**Task to carry out:** Skip pictures in the listing below; copy exactly the lines from the one with "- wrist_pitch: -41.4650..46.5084" through the one with "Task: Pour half", inclusive.

**Dataset extract:**

[Start of section]

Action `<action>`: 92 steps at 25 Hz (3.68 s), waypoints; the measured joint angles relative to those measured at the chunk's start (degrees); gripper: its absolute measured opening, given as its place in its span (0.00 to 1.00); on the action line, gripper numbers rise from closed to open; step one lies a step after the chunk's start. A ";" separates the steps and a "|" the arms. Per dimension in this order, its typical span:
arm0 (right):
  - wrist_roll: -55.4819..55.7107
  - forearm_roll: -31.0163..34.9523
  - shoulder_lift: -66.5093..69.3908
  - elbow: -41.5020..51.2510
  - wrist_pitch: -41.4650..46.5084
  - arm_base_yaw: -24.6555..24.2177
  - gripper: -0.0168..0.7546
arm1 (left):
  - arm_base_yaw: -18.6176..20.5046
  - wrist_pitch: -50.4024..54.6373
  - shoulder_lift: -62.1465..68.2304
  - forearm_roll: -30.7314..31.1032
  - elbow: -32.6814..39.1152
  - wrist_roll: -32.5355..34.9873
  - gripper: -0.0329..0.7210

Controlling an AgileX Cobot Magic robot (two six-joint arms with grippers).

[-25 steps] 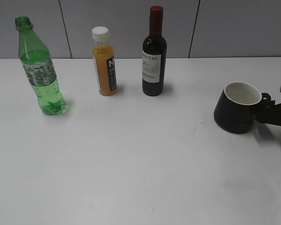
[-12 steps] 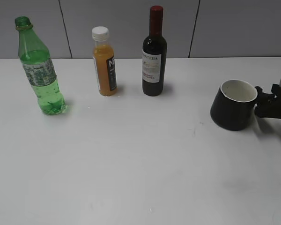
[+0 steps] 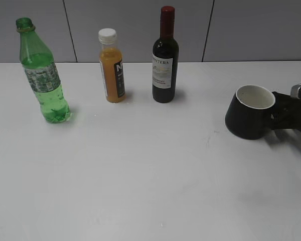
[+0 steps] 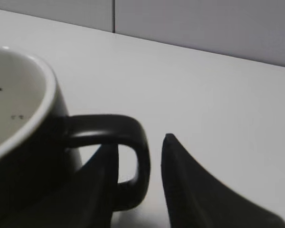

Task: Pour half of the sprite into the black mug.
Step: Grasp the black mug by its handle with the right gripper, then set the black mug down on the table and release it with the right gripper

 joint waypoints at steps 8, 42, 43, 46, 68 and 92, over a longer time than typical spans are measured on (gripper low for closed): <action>0.43 -3.50 1.70 -2.64 -0.12 0.00 0.33 | 0.00 0.00 0.00 0.00 0.00 0.00 0.35; 2.86 -3.23 -15.47 12.53 2.62 2.02 0.06 | 0.00 0.00 0.00 0.00 0.00 0.00 0.35; 2.93 -3.23 -16.33 13.59 2.62 2.40 0.06 | 0.00 0.00 0.00 0.00 0.00 0.00 0.35; 2.99 -2.96 -19.33 16.74 2.67 4.21 0.06 | 0.00 0.00 0.00 0.00 0.00 0.00 0.35; 8.02 -4.24 -22.34 16.11 2.82 24.77 0.06 | 0.00 0.00 0.00 0.00 0.00 0.00 0.35; 16.92 -16.78 -5.80 -9.14 2.91 37.23 0.06 | 0.00 0.00 0.00 0.00 0.00 0.00 0.35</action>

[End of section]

**Task response:**
  - wrist_pitch: -41.4650..46.5084
  - arm_base_yaw: -24.6555..24.2177
  - gripper: -0.0168..0.7546
arm1 (left):
  - arm_base_yaw: -18.6176..20.5046
  - wrist_pitch: -50.4024..54.6373
  - shoulder_lift: -62.1465..68.2304
  - forearm_roll: -30.7314..31.1032
  - elbow: -32.6814..39.1152
  - wrist_roll: -32.5355..34.9873
  - gripper: -0.0329..0.7210

Controlling an AgileX Cobot Magic robot (two six-joint arms with grippers).

[-25 steps] 
[-12 steps] 
[+0 steps] 
[+0 steps] 

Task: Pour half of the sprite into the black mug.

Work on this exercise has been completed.